Lines that contain "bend" are to be copied from the material, every one of them.
Input data Start Marker
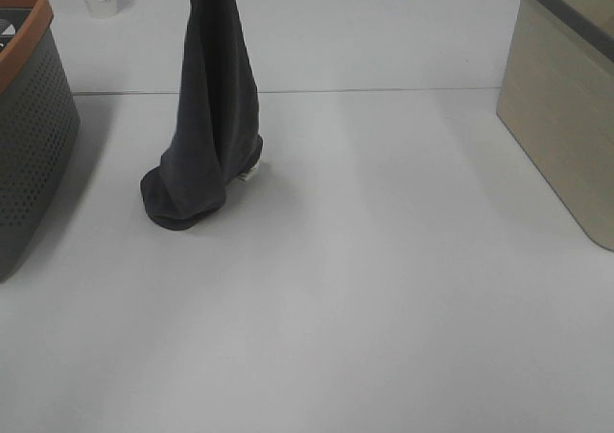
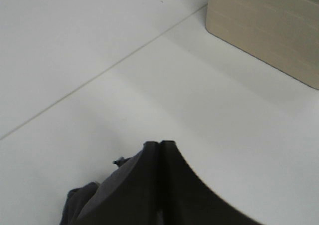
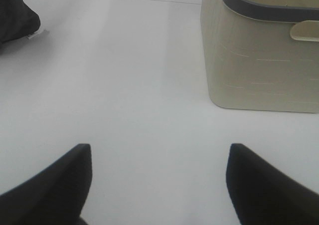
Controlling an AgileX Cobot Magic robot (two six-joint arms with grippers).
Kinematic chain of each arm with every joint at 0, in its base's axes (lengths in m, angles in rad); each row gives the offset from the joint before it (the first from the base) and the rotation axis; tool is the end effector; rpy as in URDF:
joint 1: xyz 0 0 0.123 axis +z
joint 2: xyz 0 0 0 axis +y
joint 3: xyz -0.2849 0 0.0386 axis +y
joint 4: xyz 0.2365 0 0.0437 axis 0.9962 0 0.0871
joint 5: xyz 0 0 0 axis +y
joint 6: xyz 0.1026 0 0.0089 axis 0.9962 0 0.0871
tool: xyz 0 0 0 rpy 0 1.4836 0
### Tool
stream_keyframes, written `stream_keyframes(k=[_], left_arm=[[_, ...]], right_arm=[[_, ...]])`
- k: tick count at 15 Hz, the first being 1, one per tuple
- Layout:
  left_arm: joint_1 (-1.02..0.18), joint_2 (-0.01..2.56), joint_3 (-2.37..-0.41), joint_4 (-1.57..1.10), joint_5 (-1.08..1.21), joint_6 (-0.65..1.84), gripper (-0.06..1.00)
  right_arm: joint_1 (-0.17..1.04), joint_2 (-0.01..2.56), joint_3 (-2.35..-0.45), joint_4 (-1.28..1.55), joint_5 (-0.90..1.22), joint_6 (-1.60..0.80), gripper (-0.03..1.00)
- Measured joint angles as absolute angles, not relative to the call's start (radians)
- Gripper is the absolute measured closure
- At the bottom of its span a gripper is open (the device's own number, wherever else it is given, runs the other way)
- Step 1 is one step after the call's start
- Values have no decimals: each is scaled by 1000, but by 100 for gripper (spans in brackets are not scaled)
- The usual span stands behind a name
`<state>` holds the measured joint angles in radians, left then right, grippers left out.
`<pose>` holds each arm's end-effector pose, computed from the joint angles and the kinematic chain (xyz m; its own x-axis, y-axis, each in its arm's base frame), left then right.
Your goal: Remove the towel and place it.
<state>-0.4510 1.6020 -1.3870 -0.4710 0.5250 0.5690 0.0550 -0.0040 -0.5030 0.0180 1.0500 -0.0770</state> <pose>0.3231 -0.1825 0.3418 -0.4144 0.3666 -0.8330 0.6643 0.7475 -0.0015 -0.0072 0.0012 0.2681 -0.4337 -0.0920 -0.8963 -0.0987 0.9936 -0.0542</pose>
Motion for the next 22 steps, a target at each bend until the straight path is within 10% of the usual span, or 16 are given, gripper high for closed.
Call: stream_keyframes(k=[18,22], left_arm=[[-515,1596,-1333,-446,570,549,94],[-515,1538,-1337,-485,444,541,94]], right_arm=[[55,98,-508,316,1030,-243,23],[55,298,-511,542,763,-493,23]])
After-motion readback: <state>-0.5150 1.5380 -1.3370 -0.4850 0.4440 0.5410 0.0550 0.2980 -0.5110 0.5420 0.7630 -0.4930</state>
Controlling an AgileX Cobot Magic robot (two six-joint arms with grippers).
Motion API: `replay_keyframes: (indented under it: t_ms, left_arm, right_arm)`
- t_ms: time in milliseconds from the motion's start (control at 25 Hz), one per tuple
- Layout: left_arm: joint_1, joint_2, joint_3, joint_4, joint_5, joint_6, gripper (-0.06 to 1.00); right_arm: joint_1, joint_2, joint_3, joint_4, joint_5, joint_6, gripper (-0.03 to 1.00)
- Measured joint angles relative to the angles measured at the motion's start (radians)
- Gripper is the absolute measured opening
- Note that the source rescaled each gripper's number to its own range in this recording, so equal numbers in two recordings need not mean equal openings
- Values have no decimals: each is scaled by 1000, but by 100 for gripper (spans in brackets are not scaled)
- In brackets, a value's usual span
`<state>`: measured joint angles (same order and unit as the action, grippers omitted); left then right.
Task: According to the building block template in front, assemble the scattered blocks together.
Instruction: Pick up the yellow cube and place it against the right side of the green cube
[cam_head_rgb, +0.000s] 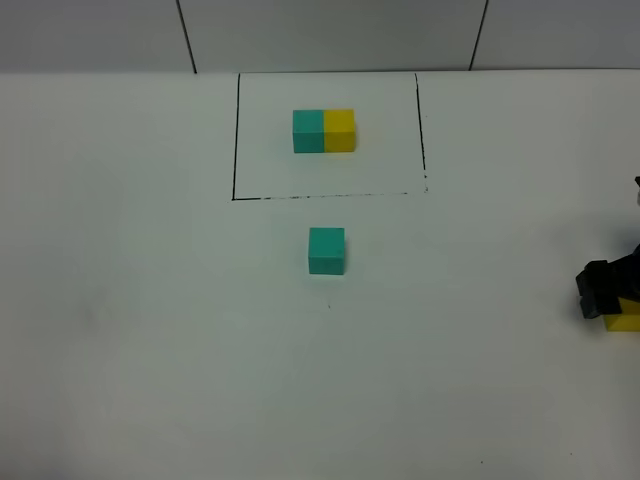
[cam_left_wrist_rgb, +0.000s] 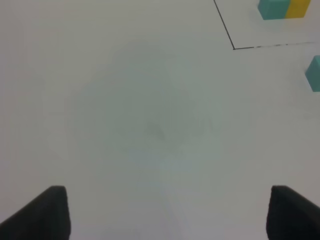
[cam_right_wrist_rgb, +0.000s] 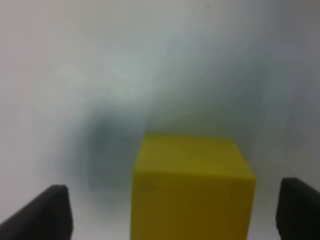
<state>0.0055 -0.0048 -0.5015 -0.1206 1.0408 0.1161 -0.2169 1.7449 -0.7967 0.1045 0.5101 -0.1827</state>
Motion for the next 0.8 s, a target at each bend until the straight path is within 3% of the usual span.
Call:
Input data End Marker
▶ **Solved exercise**
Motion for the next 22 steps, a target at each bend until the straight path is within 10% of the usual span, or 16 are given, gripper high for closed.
Motion for the next 0.8 s, a target at each bend until the straight path is within 3% of the usual span.

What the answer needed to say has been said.